> **EXERCISE**:
All lines of the material that contain "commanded" must be copied out.

> **RECORDS FOR THIS EXERCISE**:
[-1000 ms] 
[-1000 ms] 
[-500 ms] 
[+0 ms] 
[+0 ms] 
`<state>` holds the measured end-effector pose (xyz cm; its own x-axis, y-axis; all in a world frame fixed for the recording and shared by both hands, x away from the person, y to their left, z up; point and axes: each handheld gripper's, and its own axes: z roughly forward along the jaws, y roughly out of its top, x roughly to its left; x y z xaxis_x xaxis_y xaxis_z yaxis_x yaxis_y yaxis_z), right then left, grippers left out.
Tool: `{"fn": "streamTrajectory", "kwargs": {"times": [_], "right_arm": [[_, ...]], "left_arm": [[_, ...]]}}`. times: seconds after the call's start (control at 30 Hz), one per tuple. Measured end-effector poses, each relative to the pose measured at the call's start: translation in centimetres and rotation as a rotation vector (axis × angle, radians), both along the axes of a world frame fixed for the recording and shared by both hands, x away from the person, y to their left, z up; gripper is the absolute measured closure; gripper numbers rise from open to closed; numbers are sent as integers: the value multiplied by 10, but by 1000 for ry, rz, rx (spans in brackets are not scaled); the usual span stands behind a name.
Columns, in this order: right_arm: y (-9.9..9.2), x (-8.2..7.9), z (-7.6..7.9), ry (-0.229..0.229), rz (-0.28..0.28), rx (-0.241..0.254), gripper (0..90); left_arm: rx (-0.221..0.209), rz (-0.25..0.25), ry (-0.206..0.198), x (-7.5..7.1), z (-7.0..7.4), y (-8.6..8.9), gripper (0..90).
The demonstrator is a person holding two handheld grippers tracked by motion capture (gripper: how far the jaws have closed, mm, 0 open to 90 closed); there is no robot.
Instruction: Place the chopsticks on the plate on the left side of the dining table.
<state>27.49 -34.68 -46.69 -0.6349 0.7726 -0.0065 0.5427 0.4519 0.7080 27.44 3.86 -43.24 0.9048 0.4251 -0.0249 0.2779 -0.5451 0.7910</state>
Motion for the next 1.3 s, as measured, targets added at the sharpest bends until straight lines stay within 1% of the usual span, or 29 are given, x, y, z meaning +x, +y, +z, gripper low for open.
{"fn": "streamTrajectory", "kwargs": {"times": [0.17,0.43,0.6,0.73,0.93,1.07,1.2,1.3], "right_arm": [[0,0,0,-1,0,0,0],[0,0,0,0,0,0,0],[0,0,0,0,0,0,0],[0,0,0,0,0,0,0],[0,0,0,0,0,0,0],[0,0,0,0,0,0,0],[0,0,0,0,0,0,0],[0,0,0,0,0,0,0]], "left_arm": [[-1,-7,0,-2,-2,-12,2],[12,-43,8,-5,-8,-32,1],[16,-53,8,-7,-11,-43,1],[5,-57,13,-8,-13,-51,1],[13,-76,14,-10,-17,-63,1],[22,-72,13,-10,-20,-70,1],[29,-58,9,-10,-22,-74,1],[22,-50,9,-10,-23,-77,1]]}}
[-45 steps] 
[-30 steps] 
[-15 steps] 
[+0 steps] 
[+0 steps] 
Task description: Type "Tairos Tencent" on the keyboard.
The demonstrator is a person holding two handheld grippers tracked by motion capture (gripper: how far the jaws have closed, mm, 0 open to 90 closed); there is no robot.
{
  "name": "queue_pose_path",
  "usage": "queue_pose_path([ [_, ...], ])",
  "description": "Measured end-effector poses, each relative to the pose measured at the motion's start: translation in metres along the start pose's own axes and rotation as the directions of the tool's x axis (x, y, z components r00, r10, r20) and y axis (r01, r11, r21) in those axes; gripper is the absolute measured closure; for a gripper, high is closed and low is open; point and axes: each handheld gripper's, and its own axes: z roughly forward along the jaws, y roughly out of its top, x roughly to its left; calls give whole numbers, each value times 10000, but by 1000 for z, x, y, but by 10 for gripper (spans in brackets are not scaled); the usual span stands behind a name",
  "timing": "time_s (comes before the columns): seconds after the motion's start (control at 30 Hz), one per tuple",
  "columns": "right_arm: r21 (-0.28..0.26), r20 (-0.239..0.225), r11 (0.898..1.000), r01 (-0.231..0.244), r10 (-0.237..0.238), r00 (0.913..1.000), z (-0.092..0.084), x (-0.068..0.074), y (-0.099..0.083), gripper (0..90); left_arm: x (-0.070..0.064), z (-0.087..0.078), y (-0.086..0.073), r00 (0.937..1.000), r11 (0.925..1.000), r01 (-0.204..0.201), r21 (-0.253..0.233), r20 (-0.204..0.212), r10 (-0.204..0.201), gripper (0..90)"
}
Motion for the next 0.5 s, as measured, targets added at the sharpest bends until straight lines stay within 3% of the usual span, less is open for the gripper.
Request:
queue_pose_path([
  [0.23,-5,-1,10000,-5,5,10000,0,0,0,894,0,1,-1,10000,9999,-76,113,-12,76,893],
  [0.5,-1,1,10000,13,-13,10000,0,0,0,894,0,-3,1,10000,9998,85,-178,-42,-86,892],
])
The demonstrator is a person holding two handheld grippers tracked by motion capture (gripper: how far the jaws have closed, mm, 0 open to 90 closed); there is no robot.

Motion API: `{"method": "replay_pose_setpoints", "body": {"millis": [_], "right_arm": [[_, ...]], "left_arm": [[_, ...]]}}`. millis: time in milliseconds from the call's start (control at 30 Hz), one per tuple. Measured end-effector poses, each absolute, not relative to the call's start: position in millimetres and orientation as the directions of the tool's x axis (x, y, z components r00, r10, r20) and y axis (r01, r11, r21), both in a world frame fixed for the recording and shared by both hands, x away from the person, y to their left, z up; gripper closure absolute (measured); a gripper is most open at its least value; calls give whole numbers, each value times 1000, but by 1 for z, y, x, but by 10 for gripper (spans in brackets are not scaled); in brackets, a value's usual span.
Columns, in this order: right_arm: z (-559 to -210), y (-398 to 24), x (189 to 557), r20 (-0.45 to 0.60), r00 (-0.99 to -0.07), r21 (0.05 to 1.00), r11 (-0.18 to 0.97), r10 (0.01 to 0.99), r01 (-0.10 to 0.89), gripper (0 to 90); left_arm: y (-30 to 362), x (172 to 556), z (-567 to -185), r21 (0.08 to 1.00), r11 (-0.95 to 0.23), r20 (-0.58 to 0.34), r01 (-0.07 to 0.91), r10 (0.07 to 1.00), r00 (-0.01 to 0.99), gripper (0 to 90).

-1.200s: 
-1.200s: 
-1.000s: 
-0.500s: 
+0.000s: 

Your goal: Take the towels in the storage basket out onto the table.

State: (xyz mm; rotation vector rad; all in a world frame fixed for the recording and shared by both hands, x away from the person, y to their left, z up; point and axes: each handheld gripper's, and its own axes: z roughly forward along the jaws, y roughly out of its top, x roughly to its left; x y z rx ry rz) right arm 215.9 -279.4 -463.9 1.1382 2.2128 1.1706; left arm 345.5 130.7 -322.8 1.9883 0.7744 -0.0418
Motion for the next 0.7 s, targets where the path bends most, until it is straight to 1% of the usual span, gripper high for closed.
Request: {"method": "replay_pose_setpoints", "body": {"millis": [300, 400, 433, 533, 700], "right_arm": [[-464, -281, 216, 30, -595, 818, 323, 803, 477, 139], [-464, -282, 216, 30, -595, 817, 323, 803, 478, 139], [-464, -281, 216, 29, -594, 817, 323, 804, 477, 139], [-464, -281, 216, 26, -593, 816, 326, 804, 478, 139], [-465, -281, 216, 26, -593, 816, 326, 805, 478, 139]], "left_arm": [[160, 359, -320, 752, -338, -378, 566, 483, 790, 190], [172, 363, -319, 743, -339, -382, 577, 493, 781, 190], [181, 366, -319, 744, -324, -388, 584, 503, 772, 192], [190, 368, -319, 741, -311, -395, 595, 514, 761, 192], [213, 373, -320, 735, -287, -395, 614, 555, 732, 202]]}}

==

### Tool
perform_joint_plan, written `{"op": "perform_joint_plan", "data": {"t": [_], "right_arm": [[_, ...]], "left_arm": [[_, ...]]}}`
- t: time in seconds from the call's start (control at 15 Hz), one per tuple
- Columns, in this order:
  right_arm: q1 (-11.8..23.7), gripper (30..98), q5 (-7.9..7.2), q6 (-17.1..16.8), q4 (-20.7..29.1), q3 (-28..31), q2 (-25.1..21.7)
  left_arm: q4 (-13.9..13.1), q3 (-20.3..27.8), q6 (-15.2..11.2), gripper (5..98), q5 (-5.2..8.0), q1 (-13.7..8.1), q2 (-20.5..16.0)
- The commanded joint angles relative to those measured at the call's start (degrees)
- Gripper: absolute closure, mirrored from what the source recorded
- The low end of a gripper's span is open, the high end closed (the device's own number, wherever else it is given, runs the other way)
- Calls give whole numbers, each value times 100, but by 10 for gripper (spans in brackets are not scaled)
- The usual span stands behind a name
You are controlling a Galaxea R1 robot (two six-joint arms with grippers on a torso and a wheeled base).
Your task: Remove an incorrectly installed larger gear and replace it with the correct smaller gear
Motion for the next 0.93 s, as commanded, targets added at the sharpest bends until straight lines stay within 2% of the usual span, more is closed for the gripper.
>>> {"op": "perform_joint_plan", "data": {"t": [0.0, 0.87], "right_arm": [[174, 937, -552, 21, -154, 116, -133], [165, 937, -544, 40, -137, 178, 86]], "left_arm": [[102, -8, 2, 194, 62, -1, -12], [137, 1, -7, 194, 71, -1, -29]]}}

> **RESULT FOR THIS TASK**:
- The commanded joint angles relative to those measured at the call's start (degrees)
Motion for the next 0.93 s, as commanded, targets added at the sharpest bends until straight lines stay within 2% of the usual span, more is closed for the gripper.

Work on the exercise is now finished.